すべては「クルマが売れるコンピュータ!」で始まった!
栩野正喜


第1話 「福井社長との出会い」


私のコンサルタントへの「志」は、トヨタ系企業に在籍した頃に芽生えていました。その背景からシリーズでご紹介いたします。
実は、私は大学2年生の夏に「腎臓病」を患いました。これが完治せずに、授業を休みながらでも何とか4年間で卒業しましたが、困ったことは「就職」だったのです。試験には合格しても身体検査でアウトという悲しい状況でした。
こんな中で、当時、トヨタオート大阪鰍フ福井社長は「頭がいいか?」という問いに対して「いい!」という私の返答を確信して採用して下さった大恩人であります。この面接の時に「コンピュータをやりたい」という願いを聞いてくれました。豪快な人柄が目に浮かびますね。この福井社長は、ゴルフの名手で世界シニア選手権のチャンピオンという方です。ともかく、体格もすばらしく、威風堂々という方です。この方と何分でしょうか「にらめっこ」したのです。ほんとうに根性が要りました。
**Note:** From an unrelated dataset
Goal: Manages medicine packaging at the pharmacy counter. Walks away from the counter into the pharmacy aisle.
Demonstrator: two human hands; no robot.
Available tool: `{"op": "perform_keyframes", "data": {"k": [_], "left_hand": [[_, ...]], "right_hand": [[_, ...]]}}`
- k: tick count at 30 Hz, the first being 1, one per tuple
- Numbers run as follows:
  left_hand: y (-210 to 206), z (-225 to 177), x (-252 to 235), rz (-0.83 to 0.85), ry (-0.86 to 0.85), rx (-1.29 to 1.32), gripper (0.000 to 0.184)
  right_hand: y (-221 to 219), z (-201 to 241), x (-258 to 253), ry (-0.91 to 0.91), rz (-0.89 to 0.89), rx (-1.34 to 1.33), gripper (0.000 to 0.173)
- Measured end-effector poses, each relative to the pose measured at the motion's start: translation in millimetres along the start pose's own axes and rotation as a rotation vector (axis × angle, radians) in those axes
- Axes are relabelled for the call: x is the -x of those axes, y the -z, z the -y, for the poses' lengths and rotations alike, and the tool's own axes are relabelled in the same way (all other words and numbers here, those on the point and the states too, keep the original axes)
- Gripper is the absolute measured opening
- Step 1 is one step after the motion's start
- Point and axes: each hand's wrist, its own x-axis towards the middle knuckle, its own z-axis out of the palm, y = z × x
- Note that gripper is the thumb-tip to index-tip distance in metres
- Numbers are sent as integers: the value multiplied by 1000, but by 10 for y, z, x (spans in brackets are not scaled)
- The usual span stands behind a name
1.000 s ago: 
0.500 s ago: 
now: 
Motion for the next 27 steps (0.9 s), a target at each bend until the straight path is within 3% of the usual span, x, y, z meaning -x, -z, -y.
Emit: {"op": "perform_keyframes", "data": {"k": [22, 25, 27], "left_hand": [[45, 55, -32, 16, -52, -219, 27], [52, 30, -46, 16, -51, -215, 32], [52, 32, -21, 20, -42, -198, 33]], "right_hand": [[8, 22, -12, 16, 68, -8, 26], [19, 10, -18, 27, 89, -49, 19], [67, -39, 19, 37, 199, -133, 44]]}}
さて、入社(昭和48年)して見るとNCRの会計機(10年位経過した・・)があるだけで、それで、計算をしている状況でした。「これは約束がちがう!」と内心思いましたが、何せ、「病弱」でしたから辞めずにコンピュータを導入するチャンスと思い直したのです。そこで、自己申告や直訴を含めて「コンピュータ」を導入しようと言い始めたのです。
当時の先輩は、「今まで何人も導入を計画したがダメだった」と有難い(?)ご忠告をしてくれるのですが、当時の私は「それは、その人に実力がなかったからダメになっただけ!」と言い聞かせて「オレはできる!」と言いまくりました。まぁ無茶な新人が入社したものです。先輩のアドバイスに対して、それは実力がないからだと言うのですから大変な「革命児」だったと思います。
当時の福井社長や十河専務が温かく見守ってくださり、昭和50年にIBMのシステム32という機械の導入稟議を通してくださりました。IBMも入社2・3年の新米に「稟議」を書かせて、それが、社内で通ると読んだのですから、面白いものですね。ともかく、破天荒な新入社員だったのです。